Contacté à cet effet, Jean Michel Ange L’évêque a réfuté les allégations portées contre lui. «Je n’ai jamais donné ces comprimés à Jean-Marc. C’est un mineur qui nous les a filés. Il a l’habitude de prendre ces cachets. Lui et moi, nous avons bu les pilules mélangées à une boisson gazeuse. Après quoi nous avons eu les mêmes symptômes. Nous avons été transportés à l’hôpital ainsi que les deux autres mineurs», soutient-il.
Les cinq jeunes hommes impliqués dans cette affaire ont tous été admis à l’hôpital Candos, vendredi après-midi, avant de rentrer chez eux le mardi 24 avril. En cherchant le nirvana, ils auraient pu atteindre l’enfer s’ils n’avaient pas été pris en charge à temps.
En savoir plus sur l’Artane
Il est important de savoir que l’Artane est une drogue antispasmodique qui est prescrite contre la maladie de Parkinson, ou contre les effets secondaires causés par la prise de certains tranquillisants. Mais ce comprimé est largement détourné de sa première utilité et est considéré comme l’ecstasy des pauvres. Consommé avec de l’alcool et/ou du cannabis, il donne un sentiment de toute puissance. Il augmente aussi le rythme cardiaque et peut causer un infarctus et plonger celui qui le consomme dans le coma.
Imran Dhannoo du Centre Idrice Goomany : «Il y a un rajeunissement des consommateurs de drogues»
Il dresse un tableau plutôt noir concernant la consommation de la drogue chez les jeunes.
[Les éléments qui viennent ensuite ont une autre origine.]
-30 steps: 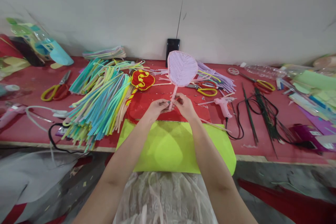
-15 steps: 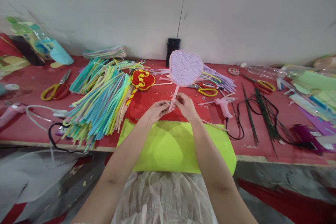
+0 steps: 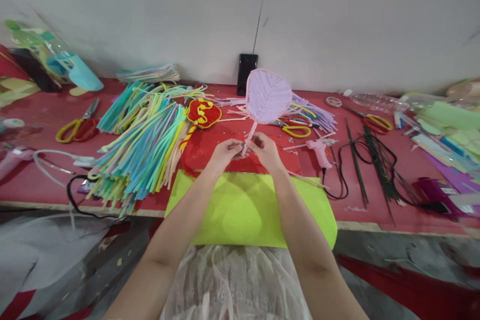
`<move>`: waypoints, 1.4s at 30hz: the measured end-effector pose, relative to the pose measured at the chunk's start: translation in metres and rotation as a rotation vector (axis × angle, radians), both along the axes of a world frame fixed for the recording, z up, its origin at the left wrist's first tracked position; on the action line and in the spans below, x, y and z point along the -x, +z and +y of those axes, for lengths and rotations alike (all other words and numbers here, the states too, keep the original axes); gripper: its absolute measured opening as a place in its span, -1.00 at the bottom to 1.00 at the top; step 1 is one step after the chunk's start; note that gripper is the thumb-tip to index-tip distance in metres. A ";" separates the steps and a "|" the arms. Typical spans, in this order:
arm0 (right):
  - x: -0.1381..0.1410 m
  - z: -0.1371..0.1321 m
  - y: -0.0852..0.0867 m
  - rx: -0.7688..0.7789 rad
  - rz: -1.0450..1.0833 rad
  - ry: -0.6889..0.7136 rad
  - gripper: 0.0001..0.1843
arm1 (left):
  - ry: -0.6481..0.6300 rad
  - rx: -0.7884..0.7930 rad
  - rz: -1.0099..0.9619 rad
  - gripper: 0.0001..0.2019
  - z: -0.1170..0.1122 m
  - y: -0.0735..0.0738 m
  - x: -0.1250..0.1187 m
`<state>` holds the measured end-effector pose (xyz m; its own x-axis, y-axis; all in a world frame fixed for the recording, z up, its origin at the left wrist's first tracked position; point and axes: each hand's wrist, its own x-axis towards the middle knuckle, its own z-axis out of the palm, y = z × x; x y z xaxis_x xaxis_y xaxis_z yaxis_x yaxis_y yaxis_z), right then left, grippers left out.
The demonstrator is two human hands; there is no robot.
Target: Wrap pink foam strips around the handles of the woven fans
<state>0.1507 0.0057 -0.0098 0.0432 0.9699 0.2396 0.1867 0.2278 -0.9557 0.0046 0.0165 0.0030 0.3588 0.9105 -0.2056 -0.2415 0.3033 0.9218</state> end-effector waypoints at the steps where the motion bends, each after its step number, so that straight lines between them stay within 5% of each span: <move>1: 0.000 0.000 -0.001 -0.002 0.002 -0.005 -0.70 | 0.020 -0.027 0.021 -0.95 -0.001 0.001 -0.001; 9: 0.000 0.002 -0.003 -0.004 0.031 -0.043 -0.69 | 0.108 -0.314 0.175 -0.91 -0.005 -0.001 -0.004; 18: -0.003 0.006 -0.007 0.002 0.025 -0.109 -0.70 | 0.100 -0.712 0.594 -0.86 -0.013 0.000 -0.002; 31: 0.003 0.002 0.000 -0.023 -0.101 -0.166 -0.74 | 0.098 -0.726 0.656 -0.87 -0.010 -0.015 -0.006; 42: 0.005 0.002 0.000 -0.010 -0.134 -0.163 -0.74 | 0.123 -0.719 0.789 -0.88 -0.014 -0.012 -0.007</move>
<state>0.1462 0.0072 -0.0102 0.1669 0.9503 0.2629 0.3471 0.1930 -0.9177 0.0119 0.0023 -0.0090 0.2563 0.9311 0.2595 0.5083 -0.3582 0.7832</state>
Lui, c’est Imran Dhannoo, directeur du Centre Idrice Goomany, qui affirme qu’«il y a un rajeunissement des consommateurs de drogues». Selon lui, ces deux dernières années, beaucoup plus de jeunes âgés entre 15-24 ans sont venus au centre pour des traitements. «Il y a un changement dans le profil des consommateurs. Ils sont de plus en plus jeunes et viennent non seulement des villes mais aussi des régions rurales. Ils s’injectent non seulement du Subutex ou de l’héroïne dans les veines mais ont recours à des psychotropes qui soignent les troubles de dépression, entre autres. C’est la nouvelle tendance actuellement», fait-il ressortir.
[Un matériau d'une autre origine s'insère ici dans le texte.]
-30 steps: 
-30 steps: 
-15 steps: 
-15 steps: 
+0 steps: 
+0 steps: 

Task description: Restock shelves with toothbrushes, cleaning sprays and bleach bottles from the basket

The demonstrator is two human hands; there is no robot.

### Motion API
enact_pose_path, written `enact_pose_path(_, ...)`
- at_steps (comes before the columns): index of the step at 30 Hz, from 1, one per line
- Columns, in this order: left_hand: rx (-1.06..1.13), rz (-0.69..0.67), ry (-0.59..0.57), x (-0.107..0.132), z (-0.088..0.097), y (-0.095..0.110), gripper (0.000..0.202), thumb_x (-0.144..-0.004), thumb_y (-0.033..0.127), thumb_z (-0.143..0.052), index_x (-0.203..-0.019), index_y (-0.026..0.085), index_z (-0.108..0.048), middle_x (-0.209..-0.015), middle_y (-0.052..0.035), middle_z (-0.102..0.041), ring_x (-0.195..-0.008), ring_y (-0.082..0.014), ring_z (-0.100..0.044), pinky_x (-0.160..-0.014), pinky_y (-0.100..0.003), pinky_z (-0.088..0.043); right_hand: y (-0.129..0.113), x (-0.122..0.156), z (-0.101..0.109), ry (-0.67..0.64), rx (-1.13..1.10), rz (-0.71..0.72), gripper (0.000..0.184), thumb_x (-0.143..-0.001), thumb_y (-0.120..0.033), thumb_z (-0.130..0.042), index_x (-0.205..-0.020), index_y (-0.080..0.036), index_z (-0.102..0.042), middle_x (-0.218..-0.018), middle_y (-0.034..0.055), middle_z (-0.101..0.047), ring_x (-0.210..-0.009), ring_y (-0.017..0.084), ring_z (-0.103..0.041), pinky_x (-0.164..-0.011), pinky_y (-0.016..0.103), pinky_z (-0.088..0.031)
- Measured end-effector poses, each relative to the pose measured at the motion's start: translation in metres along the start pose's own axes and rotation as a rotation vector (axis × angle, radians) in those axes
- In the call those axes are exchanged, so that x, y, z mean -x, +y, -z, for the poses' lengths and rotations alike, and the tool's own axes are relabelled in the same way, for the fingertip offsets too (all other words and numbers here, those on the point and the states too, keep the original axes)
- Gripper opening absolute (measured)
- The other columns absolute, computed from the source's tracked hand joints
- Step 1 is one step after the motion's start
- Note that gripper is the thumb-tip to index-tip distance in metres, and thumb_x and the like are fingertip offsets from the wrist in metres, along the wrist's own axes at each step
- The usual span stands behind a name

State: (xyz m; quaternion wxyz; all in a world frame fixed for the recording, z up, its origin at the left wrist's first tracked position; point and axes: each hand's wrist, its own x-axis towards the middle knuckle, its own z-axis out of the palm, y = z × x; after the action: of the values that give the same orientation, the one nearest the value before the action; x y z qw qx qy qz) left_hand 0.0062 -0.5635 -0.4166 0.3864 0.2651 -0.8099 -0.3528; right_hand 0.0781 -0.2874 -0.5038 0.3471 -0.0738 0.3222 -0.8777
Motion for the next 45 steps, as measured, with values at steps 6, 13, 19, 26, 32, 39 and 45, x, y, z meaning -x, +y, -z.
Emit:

Imran Dhannoo précise par ailleurs que l’on peut se procurer ces médicaments uniquement sur prescription médicale mais que l’on peut obtenir ce genre de pilule illégalement au marché noir. «La situation est telle quelle. On donne rendez-vous aux jeunes le 26 juin pour une journée de sensibilisation. Le lieu sera communiqué ultérieurement. Cela s’inscrit dans le cadre de la Journée internationale contre l’abus et le trafic illicite des drogues.»